3- Bu karara karşı süresinde davacı vekilince temyiz yoluna başvurulması üzerine dosya incelendi, gereği konuşulup düşünüldü:
Kamu düzenine aykırılık hallerinin re'sen gözetildiği, istinaf nedenleriyle sınırlı ve usulüne uygun olarak istinaf inceleme ve denetiminin yapıldığı; dosya içeriği, kararın dayandığı gerektirici sebepler ve delillerin takdirinde bir isabetsizlik bulunmadığı ve özellikle davacı aleyhine takip yapılmadığı, senedin protesto edilmediği gibi davalının da senedin teminat senedi olduğunu kabul ettiği dikkate alındığından, davacı vekilinin temyiz sebepleri yerinde görülmemiştir.

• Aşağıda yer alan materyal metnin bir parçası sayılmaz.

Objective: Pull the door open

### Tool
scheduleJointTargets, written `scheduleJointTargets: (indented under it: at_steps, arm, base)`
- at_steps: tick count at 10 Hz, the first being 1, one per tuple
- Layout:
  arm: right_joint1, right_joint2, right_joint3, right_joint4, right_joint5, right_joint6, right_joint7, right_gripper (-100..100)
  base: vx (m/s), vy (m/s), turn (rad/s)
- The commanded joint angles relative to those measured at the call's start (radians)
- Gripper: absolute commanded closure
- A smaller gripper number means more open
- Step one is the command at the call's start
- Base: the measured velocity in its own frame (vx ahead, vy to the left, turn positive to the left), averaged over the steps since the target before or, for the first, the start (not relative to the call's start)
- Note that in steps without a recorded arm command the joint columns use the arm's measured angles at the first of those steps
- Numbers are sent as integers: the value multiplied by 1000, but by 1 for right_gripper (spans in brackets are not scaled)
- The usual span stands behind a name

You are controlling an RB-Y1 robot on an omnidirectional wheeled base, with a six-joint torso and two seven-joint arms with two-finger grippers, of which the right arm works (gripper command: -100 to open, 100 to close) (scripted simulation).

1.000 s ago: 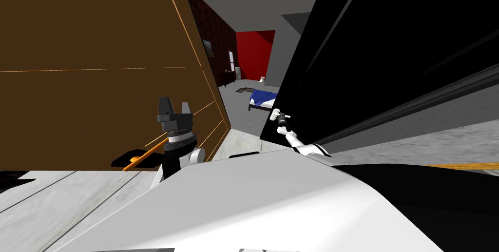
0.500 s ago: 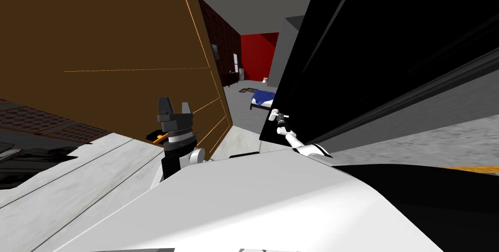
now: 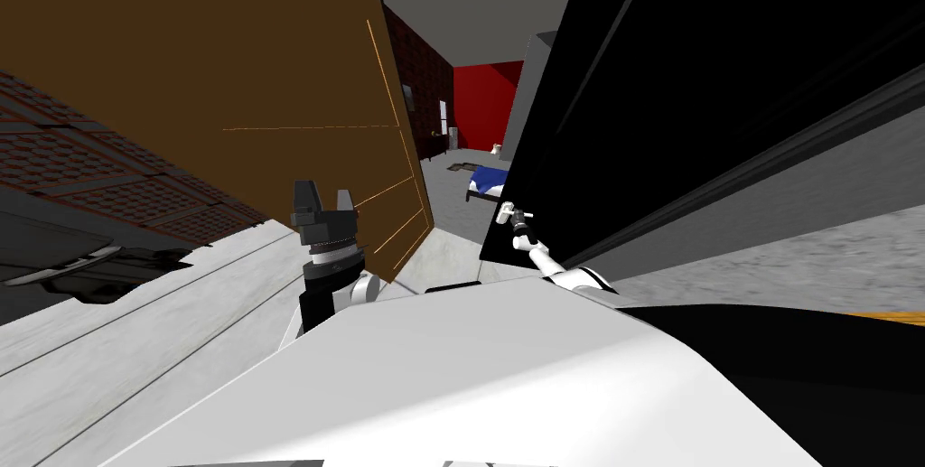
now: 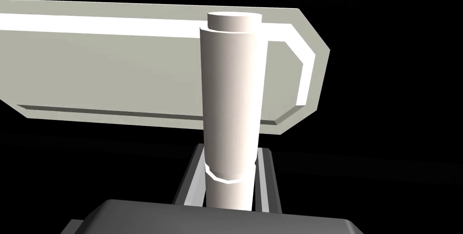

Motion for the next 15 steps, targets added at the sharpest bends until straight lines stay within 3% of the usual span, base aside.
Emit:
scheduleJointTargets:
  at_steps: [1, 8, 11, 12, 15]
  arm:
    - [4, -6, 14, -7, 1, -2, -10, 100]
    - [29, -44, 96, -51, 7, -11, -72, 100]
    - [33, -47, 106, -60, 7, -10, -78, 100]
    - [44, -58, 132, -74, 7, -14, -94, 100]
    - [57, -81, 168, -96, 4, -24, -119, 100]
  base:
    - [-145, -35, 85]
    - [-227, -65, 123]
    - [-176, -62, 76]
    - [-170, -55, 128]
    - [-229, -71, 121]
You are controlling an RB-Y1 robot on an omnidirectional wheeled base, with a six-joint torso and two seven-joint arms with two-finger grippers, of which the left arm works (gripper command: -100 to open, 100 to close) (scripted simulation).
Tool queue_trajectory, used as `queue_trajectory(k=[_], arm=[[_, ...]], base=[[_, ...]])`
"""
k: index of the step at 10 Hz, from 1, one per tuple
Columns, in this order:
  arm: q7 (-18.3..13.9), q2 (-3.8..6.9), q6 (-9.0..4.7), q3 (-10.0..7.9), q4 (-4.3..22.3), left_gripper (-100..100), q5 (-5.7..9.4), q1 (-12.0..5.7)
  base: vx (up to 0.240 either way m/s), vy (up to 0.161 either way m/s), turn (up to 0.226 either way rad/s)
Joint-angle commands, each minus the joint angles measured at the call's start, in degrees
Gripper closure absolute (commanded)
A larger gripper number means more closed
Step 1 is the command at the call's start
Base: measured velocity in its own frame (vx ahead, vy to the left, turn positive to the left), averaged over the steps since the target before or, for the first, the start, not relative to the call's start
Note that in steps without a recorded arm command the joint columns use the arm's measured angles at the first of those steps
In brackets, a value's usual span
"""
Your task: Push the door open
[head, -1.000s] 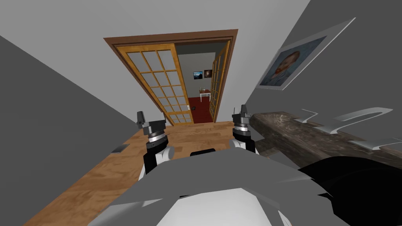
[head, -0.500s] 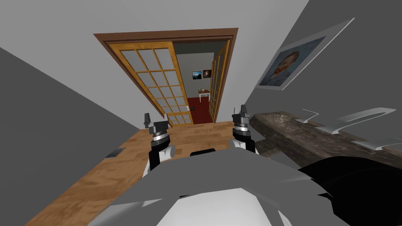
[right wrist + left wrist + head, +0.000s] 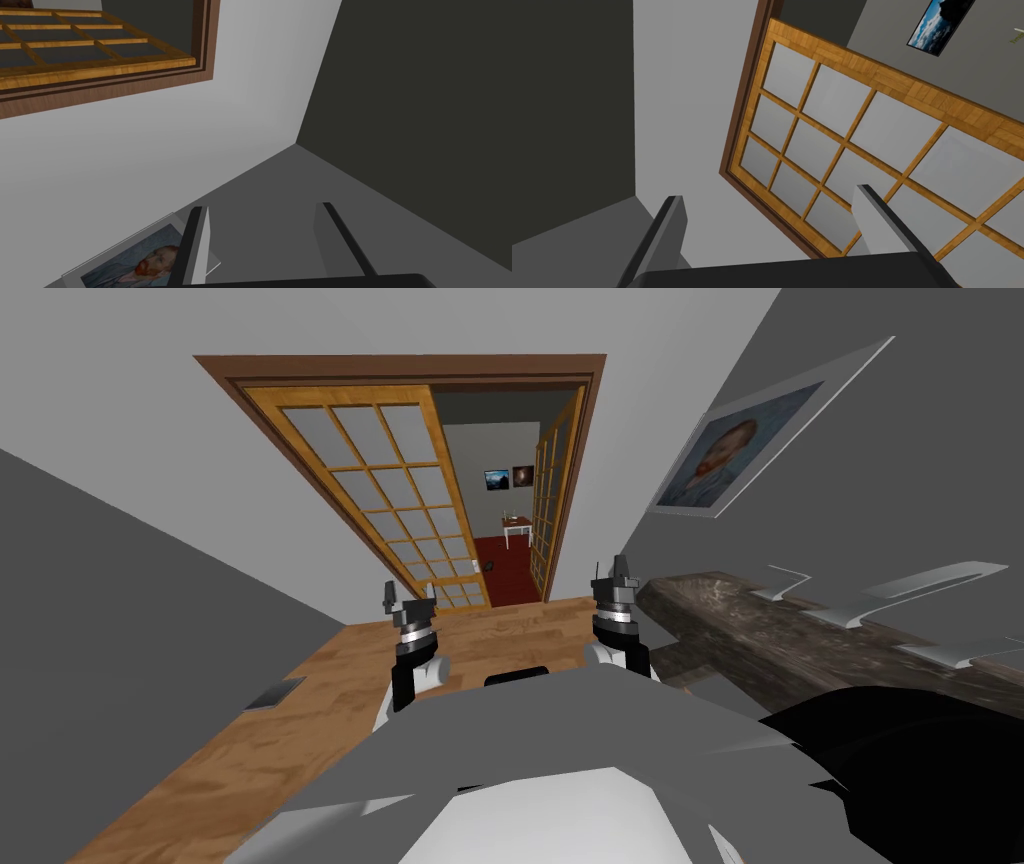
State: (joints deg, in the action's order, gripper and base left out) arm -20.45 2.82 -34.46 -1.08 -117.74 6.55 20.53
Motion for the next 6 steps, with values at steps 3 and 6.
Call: queue_trajectory(k=[3, 6], arm=[[-3.9, 0.66, -1.27, -0.79, 6.1, -100, 0.64, -2.27], [-7.2, 1.11, -2.37, -1.53, 11.2, -100, 1.2, -4.43]], base=[[0.094, 0.042, -0.071], [0.089, 0.046, -0.074]])
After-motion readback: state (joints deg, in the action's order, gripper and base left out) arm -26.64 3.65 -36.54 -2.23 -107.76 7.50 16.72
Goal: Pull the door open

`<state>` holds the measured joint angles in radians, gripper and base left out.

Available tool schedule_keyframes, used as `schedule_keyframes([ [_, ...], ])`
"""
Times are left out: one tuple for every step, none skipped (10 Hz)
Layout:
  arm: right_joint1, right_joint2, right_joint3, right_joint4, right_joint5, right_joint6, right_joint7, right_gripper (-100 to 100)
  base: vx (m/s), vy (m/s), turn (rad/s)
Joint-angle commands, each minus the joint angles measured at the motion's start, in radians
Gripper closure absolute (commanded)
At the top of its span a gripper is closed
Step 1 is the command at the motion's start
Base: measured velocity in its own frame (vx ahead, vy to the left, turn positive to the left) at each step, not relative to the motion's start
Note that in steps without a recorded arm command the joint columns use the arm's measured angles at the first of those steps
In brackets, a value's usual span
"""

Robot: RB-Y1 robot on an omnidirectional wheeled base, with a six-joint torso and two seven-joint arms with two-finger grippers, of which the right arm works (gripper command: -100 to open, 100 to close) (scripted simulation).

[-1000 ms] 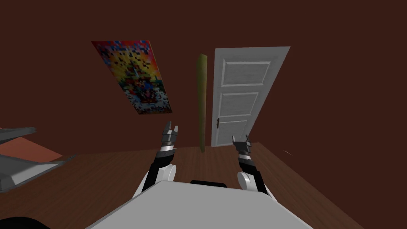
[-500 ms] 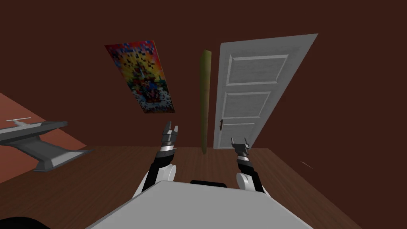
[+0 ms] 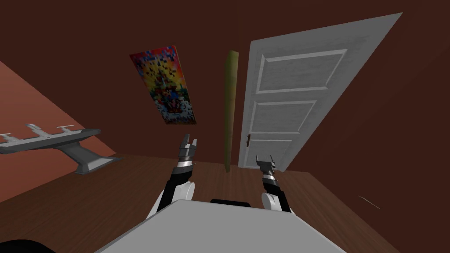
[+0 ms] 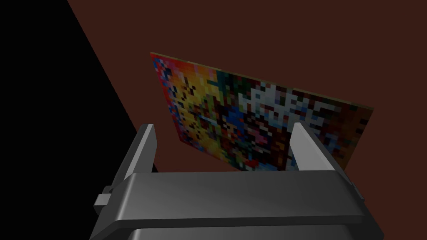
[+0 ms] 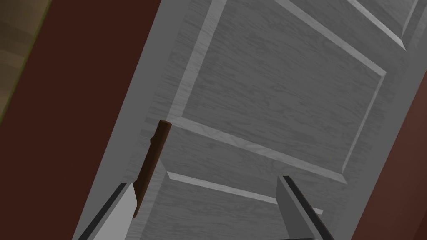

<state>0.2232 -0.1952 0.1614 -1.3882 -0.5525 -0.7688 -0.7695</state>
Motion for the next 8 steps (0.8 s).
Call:
schedule_keyframes([
  [-0.008, -0.005, 0.009, 0.035, -0.024, -0.007, -0.036, -100, 0.088, -0.045, 0.139],
  [-0.014, -0.009, 0.015, 0.058, -0.039, -0.011, -0.057, -100, 0.088, -0.054, 0.139],
  [-0.021, -0.013, 0.019, 0.08, -0.054, -0.015, -0.076, -100, 0.086, -0.056, 0.132],
  [-0.027, -0.016, 0.024, 0.102, -0.068, -0.019, -0.096, -100, 0.082, -0.044, 0.153],
  [-0.033, -0.02, 0.029, 0.124, -0.082, -0.023, -0.116, -100, 0.083, -0.048, 0.148],
  [-0.039, -0.023, 0.034, 0.146, -0.096, -0.027, -0.136, -100, 0.084, -0.048, 0.132],
  [-0.045, -0.027, 0.039, 0.168, -0.11, -0.031, -0.155, -100, 0.083, -0.05, 0.137],
  [-0.051, -0.03, 0.044, 0.188, -0.123, -0.035, -0.173, -100, 0.077, -0.056, 0.142],
])
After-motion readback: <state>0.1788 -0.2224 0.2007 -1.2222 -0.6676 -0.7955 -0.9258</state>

SONUÇ: Yukarıda açıklanan nedenlerle İstanbul Bölge Adliye Mahkemesi 43. Hukuk Dairesi kararına ilişkin davacı vekilinin tüm temyiz sebeplerinin reddiyle usul ve kanuna uygun bulunan kararın ONANMASINA, aşağıda yazılı onama harcının temyiz edenden alınmasına, dosyanın İlk Derece Mahkemesine, kararın bir örneğinin İstanbul Bölge Adliye Mahkemesi 43. Hukuk Dairesine gönderilmesine, 19.12.2024 gününde oy birliğiyle kesin olarak karar verildi.